Cecilia Malmström avait déjà contribué à rendre public fin 2014 le mandat de négociation de l'accord de libre-échange en discussion avec les Etats-Unis (Tafta ou TTIP), pour faire taire ceux reprochant aux Européens de négocier des accords sensibles dans le dos des citoyens. (Crédits : DR)
La décision a été prise "d'un commun accord" par les ministres des Finances de l'UE mardi à Bruxelles, suite à une proposition de la commissaire en charge du Commerce, Cecilia Malmström.

Voici un nouveau geste en faveur d'une plus grande transparence dans les négociations commerciales à grande échelle. L'Union européenne a rendu public mardi 10 mars le mandat de négociation du vaste accord en préparation sur le commerce des services (ACS ou TISA en anglais),

La décision a été prise "d'un commun accord" par les ministres des Finances de l'UE mardi à Bruxelles, suite à une proposition de la commissaire en charge du Commerce.

Les citoyens, juges

Cecilia Malmström avait déjà contribué à rendre public fin 2014 le mandat de négociation de l'accord de libre-échange en discussion avec les Etats-Unis (Tafta ou TTIP), pour faire taire ceux reprochant aux Européens de négocier des accords sensibles dans le dos des citoyens.

"Les citoyens seront en mesure de voir par eux-mêmes que, dans les négociations sur le TISA, l'UE protège les services publics, conserve le droit de réglementer à tous les niveaux de gouvernement et garantit le maintien des normes les plus élevées", a estimé Cecilia Malmström dans un communiqué.

Les négociations sur le TISA sont menées sous l'égide des Etats-Unis et de l'Australie et rassemblent 24 membres de l'Organisation mondiale du commerce (OMC), représentant 70% du secteur des services.
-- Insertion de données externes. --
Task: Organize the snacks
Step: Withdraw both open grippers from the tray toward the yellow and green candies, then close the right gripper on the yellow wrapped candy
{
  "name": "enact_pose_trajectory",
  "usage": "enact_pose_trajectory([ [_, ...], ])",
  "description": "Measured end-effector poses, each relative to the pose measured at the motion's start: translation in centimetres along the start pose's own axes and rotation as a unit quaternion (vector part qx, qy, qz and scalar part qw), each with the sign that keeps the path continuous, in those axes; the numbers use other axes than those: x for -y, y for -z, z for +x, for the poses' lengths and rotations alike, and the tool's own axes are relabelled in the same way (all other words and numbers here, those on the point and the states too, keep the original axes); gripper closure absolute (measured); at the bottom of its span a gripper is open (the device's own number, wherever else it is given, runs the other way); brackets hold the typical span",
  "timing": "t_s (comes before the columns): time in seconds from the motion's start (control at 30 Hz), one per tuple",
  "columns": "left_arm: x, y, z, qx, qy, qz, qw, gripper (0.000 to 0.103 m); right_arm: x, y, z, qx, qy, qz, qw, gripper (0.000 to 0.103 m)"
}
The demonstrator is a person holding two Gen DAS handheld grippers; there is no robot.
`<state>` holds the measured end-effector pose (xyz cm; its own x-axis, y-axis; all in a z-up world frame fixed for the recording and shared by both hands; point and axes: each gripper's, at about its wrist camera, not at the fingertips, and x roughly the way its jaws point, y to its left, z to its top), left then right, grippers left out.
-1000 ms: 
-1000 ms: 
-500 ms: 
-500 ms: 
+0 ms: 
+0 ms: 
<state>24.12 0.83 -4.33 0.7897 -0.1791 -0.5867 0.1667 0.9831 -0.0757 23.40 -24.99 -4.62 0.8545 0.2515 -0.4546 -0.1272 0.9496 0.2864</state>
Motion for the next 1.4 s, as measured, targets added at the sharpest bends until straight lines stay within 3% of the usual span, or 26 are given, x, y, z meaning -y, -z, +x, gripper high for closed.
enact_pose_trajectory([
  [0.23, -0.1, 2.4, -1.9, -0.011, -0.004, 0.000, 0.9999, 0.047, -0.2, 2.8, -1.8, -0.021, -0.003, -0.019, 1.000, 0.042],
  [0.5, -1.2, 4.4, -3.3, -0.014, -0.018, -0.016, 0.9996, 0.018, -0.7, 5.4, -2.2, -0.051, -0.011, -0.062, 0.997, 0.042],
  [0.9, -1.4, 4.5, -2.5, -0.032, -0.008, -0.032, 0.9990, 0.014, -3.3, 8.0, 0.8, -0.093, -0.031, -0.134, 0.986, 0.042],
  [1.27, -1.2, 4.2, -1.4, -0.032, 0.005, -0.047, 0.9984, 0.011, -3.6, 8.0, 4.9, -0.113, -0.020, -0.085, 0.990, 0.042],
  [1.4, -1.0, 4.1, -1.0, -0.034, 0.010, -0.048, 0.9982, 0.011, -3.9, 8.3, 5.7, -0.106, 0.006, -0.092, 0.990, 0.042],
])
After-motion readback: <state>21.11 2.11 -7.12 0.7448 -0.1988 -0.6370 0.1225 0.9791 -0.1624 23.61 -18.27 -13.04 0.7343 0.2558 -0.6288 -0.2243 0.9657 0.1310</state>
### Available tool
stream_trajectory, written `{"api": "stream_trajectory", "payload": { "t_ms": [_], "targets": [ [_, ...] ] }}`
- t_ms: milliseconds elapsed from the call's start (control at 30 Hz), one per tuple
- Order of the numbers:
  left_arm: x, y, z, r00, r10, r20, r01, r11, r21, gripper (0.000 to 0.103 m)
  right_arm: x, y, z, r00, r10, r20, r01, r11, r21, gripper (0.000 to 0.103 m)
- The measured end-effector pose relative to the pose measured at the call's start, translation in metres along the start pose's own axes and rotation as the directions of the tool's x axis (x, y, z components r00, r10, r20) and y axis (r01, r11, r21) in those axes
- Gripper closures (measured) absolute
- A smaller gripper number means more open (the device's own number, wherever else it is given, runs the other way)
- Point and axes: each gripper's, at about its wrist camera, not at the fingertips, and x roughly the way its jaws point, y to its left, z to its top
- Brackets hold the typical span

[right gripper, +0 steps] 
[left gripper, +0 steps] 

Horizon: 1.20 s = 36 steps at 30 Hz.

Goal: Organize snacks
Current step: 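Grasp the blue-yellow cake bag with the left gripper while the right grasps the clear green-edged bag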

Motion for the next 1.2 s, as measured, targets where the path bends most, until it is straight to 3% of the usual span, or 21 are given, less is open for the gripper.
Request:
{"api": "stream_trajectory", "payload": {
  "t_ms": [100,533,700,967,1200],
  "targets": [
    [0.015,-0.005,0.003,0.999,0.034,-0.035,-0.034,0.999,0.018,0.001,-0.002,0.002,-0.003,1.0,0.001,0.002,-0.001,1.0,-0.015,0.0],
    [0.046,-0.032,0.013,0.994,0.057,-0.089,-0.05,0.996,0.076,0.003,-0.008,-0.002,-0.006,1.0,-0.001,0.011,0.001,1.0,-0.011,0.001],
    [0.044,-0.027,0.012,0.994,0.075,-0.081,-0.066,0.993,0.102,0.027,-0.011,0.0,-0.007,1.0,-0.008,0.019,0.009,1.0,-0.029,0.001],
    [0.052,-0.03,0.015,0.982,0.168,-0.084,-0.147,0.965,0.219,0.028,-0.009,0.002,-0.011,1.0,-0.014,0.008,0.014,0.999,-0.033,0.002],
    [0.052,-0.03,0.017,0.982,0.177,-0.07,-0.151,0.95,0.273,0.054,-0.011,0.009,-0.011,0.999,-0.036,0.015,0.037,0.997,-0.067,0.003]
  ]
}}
Elles ont été entamées officiellement en 2013, et depuis 11 cycles de négociations ont eu lieu, mais la contestation est vive: de nombreuses ONG craignent que cet accord débouche sur "une casse des services publics", notamment des systèmes de santé et d'éducation.

Un secteur de 10 millions d'emplois

"Nous regrettons la longueur du délai de cette publication tout autant que la sélection opérée en amont quant au choix des documents diffusés", a réagi l'eurodéputé vert Yves Jadot. "Il ressort en tout cas que les gouvernements européens poursuivent une stratégie d'ouverture débridée des marchés. Quant à la protection des services publics, elle est clairement insuffisante", a-t-il estimé.

La Commission estime au contraire que l'accord est important pour les Européens, les premiers exportateurs de services au monde. Le secteur représente plus de dix millions d'emplois sur le continent et l'accord a pour ambition d'ouvrir les marchés et d'améliorer les règles dans des domaines comme les licences, les services financiers ou le commerce en ligne.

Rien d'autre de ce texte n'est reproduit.